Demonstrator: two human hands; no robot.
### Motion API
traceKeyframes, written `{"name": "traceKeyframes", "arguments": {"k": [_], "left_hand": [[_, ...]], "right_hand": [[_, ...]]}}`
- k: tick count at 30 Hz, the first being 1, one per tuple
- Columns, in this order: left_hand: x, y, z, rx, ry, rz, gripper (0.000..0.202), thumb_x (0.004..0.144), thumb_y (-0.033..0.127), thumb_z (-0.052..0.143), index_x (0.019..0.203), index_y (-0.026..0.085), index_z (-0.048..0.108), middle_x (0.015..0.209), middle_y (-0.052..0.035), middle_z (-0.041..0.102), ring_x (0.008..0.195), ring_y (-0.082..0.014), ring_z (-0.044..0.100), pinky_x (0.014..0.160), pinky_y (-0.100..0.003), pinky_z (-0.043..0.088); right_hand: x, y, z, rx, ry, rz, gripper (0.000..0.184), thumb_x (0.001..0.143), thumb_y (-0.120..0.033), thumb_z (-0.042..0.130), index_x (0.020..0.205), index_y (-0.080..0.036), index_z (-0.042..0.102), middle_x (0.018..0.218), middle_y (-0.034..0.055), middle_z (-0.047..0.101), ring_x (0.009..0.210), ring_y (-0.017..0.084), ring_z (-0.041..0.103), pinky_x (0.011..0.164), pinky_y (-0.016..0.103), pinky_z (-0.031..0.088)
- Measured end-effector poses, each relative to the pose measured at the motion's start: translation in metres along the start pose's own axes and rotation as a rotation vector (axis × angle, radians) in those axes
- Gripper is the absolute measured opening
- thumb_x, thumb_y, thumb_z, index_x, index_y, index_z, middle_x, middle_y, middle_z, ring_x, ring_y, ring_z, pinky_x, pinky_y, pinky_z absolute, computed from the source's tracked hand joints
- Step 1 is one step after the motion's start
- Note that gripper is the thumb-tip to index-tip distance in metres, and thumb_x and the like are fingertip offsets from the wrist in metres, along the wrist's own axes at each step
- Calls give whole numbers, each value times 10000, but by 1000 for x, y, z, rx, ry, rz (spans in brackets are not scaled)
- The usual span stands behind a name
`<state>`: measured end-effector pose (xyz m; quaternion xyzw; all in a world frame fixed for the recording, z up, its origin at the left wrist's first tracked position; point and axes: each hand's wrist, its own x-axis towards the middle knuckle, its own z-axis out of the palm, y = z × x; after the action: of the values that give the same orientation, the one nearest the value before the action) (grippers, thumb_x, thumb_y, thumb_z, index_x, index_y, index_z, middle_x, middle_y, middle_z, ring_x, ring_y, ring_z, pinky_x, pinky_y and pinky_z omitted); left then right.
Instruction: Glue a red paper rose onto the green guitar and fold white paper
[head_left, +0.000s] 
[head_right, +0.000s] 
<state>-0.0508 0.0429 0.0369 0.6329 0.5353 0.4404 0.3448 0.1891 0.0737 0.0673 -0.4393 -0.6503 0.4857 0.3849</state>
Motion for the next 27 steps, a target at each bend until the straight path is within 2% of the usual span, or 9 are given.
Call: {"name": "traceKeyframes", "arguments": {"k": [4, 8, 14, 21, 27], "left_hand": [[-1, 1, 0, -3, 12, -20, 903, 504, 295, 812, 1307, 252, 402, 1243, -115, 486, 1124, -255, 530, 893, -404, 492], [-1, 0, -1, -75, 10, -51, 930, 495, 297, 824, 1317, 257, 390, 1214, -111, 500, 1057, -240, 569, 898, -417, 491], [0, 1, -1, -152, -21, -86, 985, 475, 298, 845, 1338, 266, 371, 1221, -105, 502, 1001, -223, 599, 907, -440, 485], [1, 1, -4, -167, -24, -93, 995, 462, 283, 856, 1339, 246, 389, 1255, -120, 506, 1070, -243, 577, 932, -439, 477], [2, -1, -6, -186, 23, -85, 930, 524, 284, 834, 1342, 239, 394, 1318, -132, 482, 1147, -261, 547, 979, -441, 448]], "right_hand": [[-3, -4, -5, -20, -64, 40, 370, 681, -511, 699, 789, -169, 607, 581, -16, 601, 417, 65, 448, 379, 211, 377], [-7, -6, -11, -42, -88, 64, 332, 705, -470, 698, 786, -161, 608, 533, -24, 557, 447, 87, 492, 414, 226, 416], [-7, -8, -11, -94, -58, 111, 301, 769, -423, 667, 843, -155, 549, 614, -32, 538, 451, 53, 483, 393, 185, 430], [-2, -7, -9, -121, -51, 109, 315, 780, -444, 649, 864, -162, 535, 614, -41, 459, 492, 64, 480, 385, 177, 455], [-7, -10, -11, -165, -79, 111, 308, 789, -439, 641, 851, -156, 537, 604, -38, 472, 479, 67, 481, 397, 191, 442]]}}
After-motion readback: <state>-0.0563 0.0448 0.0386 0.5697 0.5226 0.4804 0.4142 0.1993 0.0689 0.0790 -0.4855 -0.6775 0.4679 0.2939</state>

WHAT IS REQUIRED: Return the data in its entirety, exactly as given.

ANSWER BOX:
Demonstrator: two human hands; no robot.
### Motion API
traceKeyframes, written `{"name": "traceKeyframes", "arguments": {"k": [_], "left_hand": [[_, ...]], "right_hand": [[_, ...]]}}`
- k: tick count at 30 Hz, the first being 1, one per tuple
- Columns, in this order: left_hand: x, y, z, rx, ry, rz, gripper (0.000..0.202), thumb_x (0.004..0.144), thumb_y (-0.033..0.127), thumb_z (-0.052..0.143), index_x (0.019..0.203), index_y (-0.026..0.085), index_z (-0.048..0.108), middle_x (0.015..0.209), middle_y (-0.052..0.035), middle_z (-0.041..0.102), ring_x (0.008..0.195), ring_y (-0.082..0.014), ring_z (-0.044..0.100), pinky_x (0.014..0.160), pinky_y (-0.100..0.003), pinky_z (-0.043..0.088); right_hand: x, y, z, rx, ry, rz, gripper (0.000..0.184), thumb_x (0.001..0.143), thumb_y (-0.120..0.033), thumb_z (-0.042..0.130), index_x (0.020..0.205), index_y (-0.080..0.036), index_z (-0.042..0.102), middle_x (0.018..0.218), middle_y (-0.034..0.055), middle_z (-0.047..0.101), ring_x (0.009..0.210), ring_y (-0.017..0.084), ring_z (-0.041..0.103), pinky_x (0.011..0.164), pinky_y (-0.016..0.103), pinky_z (-0.031..0.088)
- Measured end-effector poses, each relative to the pose measured at the motion's start: translation in metres along the start pose's own axes and rotation as a rotation vector (axis × angle, radians) in those axes
- Gripper is the absolute measured opening
- thumb_x, thumb_y, thumb_z, index_x, index_y, index_z, middle_x, middle_y, middle_z, ring_x, ring_y, ring_z, pinky_x, pinky_y, pinky_z absolute, computed from the source's tracked hand joints
- Step 1 is one step after the motion's start
- Note that gripper is the thumb-tip to index-tip distance in metres, and thumb_x and the like are fingertip offsets from the wrist in metres, along the wrist's own axes at each step
- Calls give whole numbers, each value times 10000, but by 1000 for x, y, z, rx, ry, rz (spans in brackets are not scaled)
- The usual span stands behind a name
`<state>`: measured end-effector pose (xyz m; quaternion xyzw; all in a world frame fixed for the recording, z up, its origin at the left wrist's first tracked position; point and axes: each hand's wrist, its own x-axis towards the middle knuckle, its own z-axis out of the palm, y = z × x; after the action: of the values that give the same orientation, the one nearest the value before the action) (grippers, thumb_x, thumb_y, thumb_z, index_x, index_y, index_z, middle_x, middle_y, middle_z, ring_x, ring_y, ring_z, pinky_x, pinky_y and pinky_z omitted); left then right.
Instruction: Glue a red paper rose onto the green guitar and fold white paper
[head_left, +0.000s] 
[head_right, +0.000s] 
<state>-0.0508 0.0429 0.0369 0.6329 0.5353 0.4404 0.3448 0.1891 0.0737 0.0673 -0.4393 -0.6503 0.4857 0.3849</state>
Motion for the next 27 steps, a target at each bend until the straight path is within 2% of the usual span, or 9 are given.
Call: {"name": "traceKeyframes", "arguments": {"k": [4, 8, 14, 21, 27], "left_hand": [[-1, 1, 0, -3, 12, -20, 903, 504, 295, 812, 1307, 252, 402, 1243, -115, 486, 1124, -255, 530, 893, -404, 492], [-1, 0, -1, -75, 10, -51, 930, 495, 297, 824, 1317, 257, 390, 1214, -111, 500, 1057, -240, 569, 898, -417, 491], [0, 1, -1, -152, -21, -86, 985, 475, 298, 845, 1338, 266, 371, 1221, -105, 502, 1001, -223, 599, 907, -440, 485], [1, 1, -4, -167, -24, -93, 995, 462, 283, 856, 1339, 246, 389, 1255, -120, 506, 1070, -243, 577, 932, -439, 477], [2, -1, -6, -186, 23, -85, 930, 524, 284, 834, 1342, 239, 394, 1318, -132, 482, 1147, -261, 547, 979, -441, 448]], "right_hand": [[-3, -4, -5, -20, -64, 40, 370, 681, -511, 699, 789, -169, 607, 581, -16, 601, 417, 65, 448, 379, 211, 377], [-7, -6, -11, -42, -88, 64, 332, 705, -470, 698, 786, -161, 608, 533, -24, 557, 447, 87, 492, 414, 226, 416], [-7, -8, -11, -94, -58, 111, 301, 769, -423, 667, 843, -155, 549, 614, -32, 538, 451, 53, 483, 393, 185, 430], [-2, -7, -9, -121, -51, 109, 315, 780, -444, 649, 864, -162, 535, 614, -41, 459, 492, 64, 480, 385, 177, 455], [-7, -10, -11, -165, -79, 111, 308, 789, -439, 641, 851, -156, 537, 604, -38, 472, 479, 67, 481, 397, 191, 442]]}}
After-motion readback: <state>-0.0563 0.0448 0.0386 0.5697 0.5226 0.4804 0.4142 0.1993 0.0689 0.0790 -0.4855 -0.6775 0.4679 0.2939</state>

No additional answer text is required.